#### [Task]
Pull out all lines from the listing below in which the word "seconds" appears.
-------
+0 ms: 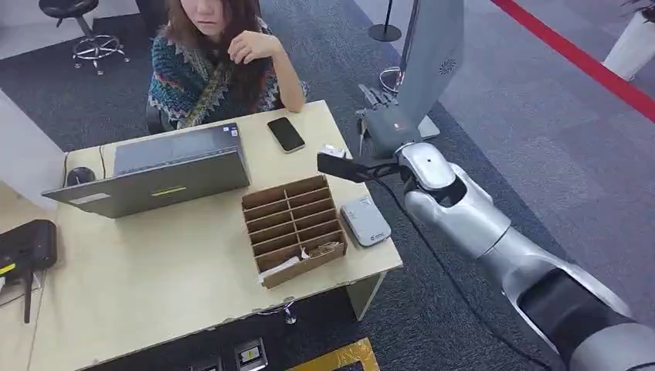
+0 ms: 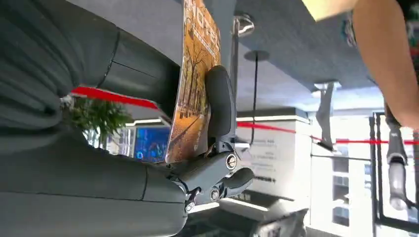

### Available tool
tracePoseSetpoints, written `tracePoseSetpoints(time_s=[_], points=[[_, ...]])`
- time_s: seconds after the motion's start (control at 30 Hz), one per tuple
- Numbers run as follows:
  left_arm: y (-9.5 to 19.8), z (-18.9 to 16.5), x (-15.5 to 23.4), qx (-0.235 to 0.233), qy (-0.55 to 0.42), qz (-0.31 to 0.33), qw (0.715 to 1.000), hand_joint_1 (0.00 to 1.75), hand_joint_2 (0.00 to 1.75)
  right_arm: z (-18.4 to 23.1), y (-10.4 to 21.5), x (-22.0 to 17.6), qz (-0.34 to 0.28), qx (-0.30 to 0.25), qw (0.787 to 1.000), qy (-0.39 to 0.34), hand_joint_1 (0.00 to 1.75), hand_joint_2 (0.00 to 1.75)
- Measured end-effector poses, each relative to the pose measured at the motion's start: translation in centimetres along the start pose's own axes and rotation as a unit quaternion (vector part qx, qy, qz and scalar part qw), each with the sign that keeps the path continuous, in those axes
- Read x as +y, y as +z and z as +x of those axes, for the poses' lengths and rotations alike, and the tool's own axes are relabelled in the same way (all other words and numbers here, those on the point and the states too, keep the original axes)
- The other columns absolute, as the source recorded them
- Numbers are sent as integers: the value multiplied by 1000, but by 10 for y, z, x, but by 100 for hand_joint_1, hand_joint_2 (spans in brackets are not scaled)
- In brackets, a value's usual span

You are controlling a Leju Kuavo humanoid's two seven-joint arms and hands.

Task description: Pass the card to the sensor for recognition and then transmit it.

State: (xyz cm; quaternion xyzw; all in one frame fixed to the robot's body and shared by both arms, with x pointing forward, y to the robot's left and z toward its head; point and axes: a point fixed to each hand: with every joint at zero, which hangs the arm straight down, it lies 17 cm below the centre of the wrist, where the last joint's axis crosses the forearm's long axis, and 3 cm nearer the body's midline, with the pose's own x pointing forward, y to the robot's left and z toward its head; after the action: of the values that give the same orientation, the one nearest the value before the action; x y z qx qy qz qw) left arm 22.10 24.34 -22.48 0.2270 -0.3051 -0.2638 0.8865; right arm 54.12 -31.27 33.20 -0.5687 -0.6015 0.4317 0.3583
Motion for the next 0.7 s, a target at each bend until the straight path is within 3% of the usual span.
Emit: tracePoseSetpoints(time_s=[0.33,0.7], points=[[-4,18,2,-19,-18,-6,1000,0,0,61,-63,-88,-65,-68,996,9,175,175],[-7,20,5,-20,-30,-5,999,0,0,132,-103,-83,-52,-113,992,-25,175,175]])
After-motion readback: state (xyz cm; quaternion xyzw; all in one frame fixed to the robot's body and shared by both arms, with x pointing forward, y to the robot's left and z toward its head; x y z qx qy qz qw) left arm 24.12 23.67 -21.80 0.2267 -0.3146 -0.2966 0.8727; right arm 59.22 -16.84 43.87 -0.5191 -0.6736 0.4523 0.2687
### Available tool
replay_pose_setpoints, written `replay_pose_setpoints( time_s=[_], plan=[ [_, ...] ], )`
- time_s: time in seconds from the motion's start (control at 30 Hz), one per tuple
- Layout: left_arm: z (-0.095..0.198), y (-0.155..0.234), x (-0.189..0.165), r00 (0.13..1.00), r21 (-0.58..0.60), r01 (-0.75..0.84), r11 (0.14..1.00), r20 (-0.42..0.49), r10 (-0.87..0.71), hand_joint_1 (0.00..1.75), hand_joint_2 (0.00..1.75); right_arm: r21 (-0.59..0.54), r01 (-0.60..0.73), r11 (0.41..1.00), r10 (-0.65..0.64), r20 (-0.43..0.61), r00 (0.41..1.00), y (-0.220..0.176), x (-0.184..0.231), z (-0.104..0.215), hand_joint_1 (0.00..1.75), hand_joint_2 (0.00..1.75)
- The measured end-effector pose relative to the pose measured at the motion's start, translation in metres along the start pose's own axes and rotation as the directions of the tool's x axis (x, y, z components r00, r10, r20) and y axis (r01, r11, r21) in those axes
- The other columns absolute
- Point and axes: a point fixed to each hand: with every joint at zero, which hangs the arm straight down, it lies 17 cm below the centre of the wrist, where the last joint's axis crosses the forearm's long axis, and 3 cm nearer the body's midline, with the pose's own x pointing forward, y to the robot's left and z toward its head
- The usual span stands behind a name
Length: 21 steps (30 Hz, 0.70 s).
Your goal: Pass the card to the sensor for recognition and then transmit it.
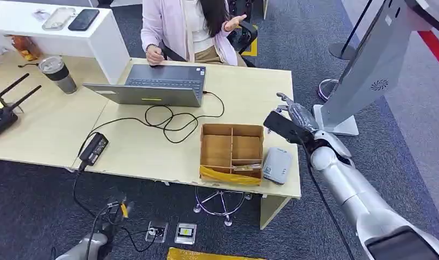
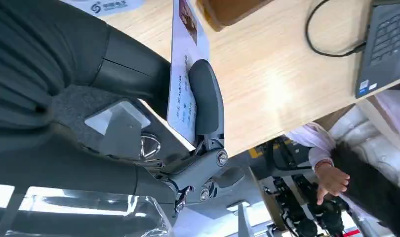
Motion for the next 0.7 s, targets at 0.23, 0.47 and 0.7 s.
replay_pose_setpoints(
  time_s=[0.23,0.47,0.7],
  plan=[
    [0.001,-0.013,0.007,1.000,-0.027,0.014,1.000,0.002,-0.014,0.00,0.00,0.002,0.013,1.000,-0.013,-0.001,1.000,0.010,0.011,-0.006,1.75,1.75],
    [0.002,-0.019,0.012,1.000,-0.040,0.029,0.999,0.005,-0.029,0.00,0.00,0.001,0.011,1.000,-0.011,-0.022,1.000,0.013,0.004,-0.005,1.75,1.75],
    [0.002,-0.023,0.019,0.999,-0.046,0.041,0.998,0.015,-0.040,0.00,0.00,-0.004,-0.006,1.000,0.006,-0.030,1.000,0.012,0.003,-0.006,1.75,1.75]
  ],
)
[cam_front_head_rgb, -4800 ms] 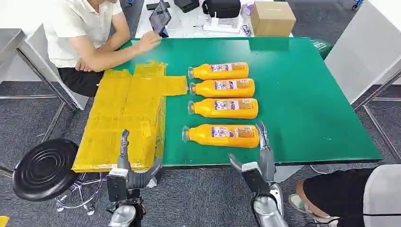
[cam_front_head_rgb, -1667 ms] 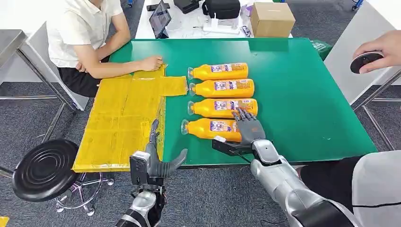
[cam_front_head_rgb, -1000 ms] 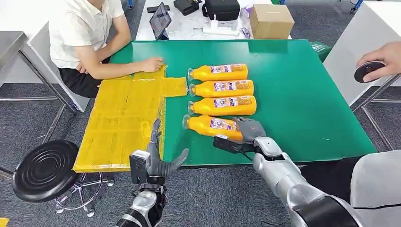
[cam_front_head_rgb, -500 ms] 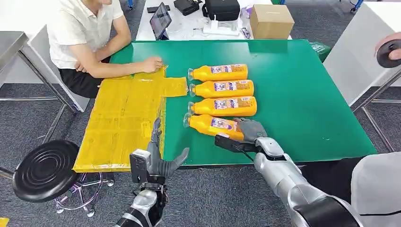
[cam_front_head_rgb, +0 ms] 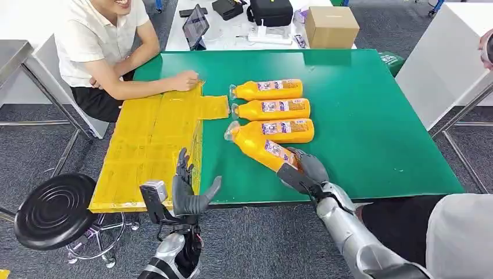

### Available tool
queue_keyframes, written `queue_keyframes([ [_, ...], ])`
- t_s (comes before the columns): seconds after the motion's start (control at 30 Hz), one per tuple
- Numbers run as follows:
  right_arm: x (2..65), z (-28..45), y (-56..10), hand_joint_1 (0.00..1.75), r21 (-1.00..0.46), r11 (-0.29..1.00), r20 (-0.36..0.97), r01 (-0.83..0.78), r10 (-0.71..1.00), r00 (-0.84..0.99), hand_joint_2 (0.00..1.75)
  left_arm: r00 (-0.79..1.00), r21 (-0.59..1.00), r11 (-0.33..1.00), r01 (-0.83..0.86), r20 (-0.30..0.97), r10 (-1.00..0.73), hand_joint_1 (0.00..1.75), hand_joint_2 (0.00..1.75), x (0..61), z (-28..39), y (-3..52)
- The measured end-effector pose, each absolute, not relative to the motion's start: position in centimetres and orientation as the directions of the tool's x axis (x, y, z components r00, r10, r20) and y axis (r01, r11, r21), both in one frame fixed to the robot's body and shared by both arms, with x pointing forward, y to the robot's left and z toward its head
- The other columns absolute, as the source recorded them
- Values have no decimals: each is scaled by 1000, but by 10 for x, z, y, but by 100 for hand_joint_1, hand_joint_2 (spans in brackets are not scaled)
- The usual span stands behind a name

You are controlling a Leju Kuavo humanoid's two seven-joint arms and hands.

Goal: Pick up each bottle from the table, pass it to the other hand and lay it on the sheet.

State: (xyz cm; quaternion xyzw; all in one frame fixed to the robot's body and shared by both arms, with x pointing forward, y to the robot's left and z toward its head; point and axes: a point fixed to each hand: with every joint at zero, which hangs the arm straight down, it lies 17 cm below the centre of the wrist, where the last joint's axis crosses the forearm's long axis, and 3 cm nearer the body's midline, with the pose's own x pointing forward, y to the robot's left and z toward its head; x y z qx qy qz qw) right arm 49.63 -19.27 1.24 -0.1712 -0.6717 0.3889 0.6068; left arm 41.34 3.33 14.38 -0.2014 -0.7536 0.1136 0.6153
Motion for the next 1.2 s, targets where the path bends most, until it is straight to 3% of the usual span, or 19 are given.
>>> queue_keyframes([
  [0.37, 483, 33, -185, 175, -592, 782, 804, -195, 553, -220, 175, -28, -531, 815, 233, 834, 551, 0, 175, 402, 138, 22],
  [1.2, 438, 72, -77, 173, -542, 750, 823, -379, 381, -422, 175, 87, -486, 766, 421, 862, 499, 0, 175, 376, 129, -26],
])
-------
#### [Task response]
- time_s: seconds after the motion's start (control at 30 Hz), one per tuple
- time_s: time in seconds from the motion's start (control at 30 Hz), one per tuple
- t_s (comes before the columns): seconds after the motion's start (control at 30 Hz), one per tuple

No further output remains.